My favorites | Sign in
Logo
                
Search
for
Updated Jan 17, 2009 by amokrane.belloui
Labels: Phase-Implementation, Module-Semsim
ConfigureSimilarityMeasures  
Configuring similarity measures

Similarity definitions with Spring

You can use the provided spring namespace to define easily your measures. Your configuration file should look something like :

<?xml version="1.0" encoding="UTF-8" ?>

<beans xmlns="http://www.springframework.org/schema/beans"
	   xsi:schemaLocation="
http://www.springframework.org/schema/beans http://www.springframework.org/schema/beans/spring-beans-2.0.xsd  
http://www.gusto.com/schema/semsim http://www.gusto.com/schema/semsim.xsd"
	xmlns:xsi="http://www.w3.org/2001/XMLSchema-instance"
	xmlns:ss="http://www.gusto.com/schema/semsim">
	
        <!-- Define a similarity measure, here random value -->
	<ss:randomValue id="randomValueSim" />
	
</beans>

Measures

You can Define as many measure as you want and compose them using composed, compound and property similarities.

Identity

Returns 1.0 if the resources or values are similar and 0.0 otherwise. It also allows to define a number of stop words, for which the identity doesn't apply.

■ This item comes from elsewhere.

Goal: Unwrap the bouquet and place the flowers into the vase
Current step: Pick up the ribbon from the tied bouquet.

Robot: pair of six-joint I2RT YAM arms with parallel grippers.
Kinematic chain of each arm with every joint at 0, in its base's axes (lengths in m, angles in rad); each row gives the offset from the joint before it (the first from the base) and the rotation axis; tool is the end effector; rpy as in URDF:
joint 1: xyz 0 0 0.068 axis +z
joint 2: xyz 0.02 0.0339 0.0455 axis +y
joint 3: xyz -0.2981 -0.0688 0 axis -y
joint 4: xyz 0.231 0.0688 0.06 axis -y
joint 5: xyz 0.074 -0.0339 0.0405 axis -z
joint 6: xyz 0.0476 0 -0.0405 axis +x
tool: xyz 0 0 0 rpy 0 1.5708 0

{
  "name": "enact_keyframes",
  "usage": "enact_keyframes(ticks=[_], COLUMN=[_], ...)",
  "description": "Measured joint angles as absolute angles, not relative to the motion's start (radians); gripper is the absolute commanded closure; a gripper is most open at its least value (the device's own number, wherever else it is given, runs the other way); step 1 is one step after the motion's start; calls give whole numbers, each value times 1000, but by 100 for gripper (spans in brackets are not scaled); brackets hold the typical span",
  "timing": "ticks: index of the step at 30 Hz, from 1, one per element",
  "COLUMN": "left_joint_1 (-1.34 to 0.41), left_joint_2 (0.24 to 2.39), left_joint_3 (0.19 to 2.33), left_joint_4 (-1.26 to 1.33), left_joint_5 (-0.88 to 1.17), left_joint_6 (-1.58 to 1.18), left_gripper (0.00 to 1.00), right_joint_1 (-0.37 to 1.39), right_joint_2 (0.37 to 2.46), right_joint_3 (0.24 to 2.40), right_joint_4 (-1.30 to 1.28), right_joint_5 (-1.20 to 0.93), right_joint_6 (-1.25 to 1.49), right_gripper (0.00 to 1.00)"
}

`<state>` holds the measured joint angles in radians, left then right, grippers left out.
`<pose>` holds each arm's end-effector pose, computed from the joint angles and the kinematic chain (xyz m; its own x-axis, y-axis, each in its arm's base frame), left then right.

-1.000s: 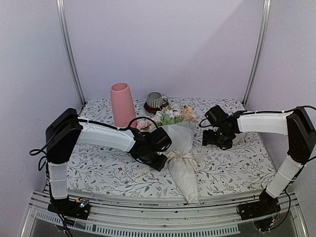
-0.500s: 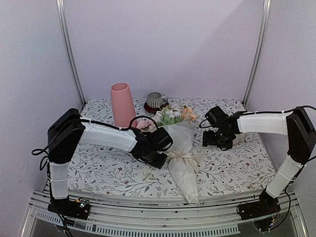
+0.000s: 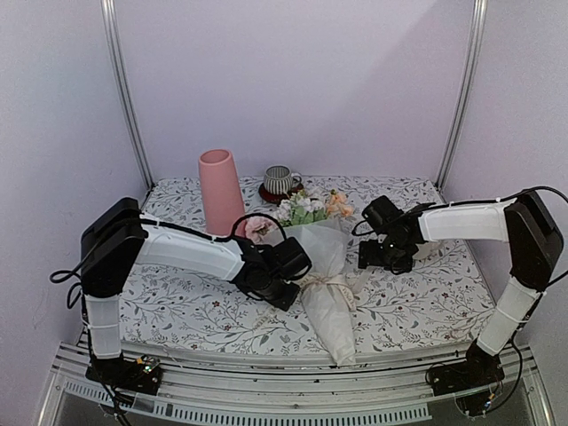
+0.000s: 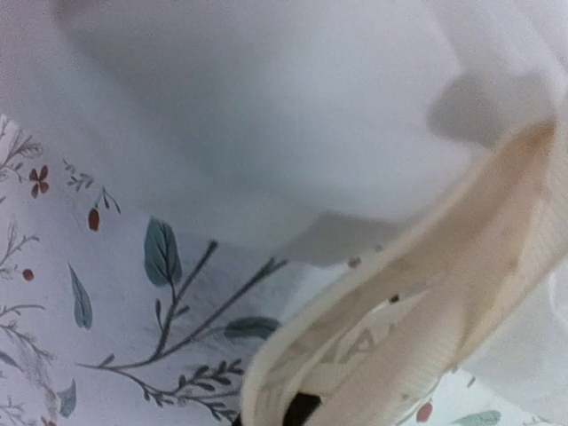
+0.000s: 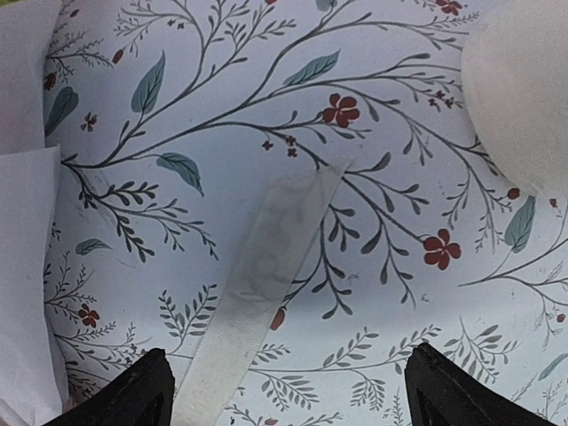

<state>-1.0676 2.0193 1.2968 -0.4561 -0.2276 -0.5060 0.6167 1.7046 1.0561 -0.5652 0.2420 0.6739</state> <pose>0.2063 -0.3525 0.1631 -0.7833 0.4438 -0.4354 0.4941 0.8694 -0.0029 0.2694 0.1770 0.2046 -0.9050 0.1011 -0.4133 0.0916 0.9949 0.0427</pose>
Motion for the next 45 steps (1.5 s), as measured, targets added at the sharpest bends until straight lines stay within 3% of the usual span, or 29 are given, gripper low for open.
enact_keyframes(ticks=[6, 12, 15, 19, 23, 26, 27, 28, 38, 45], left_joint_1=[-1132, -1157, -1159, -1169, -1173, -1174, -1174, -1174, -1174, -1174], left_joint_2=[1971, 1911, 1893, 1876, 1863, 1854, 1851, 1849, 1824, 1780], left_joint_3=[1260, 1242, 1232, 1227, 1227, 1227, 1227, 1227, 1217, 1210], left_joint_4=[-501, -509, -502, -492, -480, -469, -467, -466, -460, -461], left_joint_5=[-245, -271, -279, -280, -281, -283, -283, -283, -291, -300], left_joint_6=[-506, -508, -508, -506, -501, -498, -498, -497, -491, -491], left_gripper=[100, 100, 100, 100, 100, 100, 100, 100, 100, 100], right_joint_1=[663, 674, 674, 674, 677, 677, 678, 678, 680, 680], right_joint_2=[1801, 1841, 1865, 1869, 1879, 1887, 1889, 1891, 1873, 1715], right_joint_3=[1119, 1137, 1140, 1143, 1151, 1159, 1161, 1164, 1153, 1132], right_joint_4=[-581, -586, -587, -586, -587, -582, -581, -581, -579, -603], right_joint_5=[250, 247, 233, 226, 225, 225, 225, 224, 226, 296], right_joint_6=[697, 717, 720, 723, 722, 727, 726, 727, 744, 752], right_gripper=[12, 22, 31, 34, 73, 78, 91, 97, 98, 98])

<ss:identity id="identity">
  <ss:stopwords>
    <ss:stopword>other</ss:stopword>
    <ss:stopword>sample</ss:stopword>
  </ss:stopwords>
</ss:identity>

Intervals

<ss:interval id="interval">
  <ss:entries>
    <ss:intervalEntry from="0" to="2" sim="1" />
    <ss:intervalEntry from="2" to="5" sim="0.82" />
    <ss:intervalEntry from="5" to="9" sim="0.6" />
    <ss:intervalEntry from="9" to="15" sim="0.4" />
    <ss:intervalEntry from="15" to="20" sim="0.2" />
  </ss:entries>
</ss:interval>
	
<ss:interval id="runtimeInterval">
  <ss:entries>
    <ss:intervalEntry from="0" to="10" sim="1" />
    <ss:intervalEntry from="10" to="25" sim="0.81" />
    <ss:intervalEntry from="25" to="40" sim="0.6" />
  </ss:entries>
</ss:interval>

<ss:dateInterval id="releaseDateInterval" unit="year">
  <ss:entries>
    <ss:intervalEntry from="0" to="2" sim="0.76" />
    <ss:intervalEntry from="2" to="5" sim="0.5" />
    <ss:intervalEntry from="5" to="15" sim="0.35" />
    <ss:intervalEntry from="15" to="30" sim="0.2" />
  </ss:entries>
</ss:dateInterval>

String

<ss:jaroWinkler id="jarowinklers" />
<ss:wordnet id="wns" firstWordOnly="false" 
            wordnetConfig="${wordnet.config}" 
            infocontent="${wordnet.infocontent}" 
            mapping="${wordnet.mapping}" />

You can force the 3 WordNet parameters or just define them in a properties file.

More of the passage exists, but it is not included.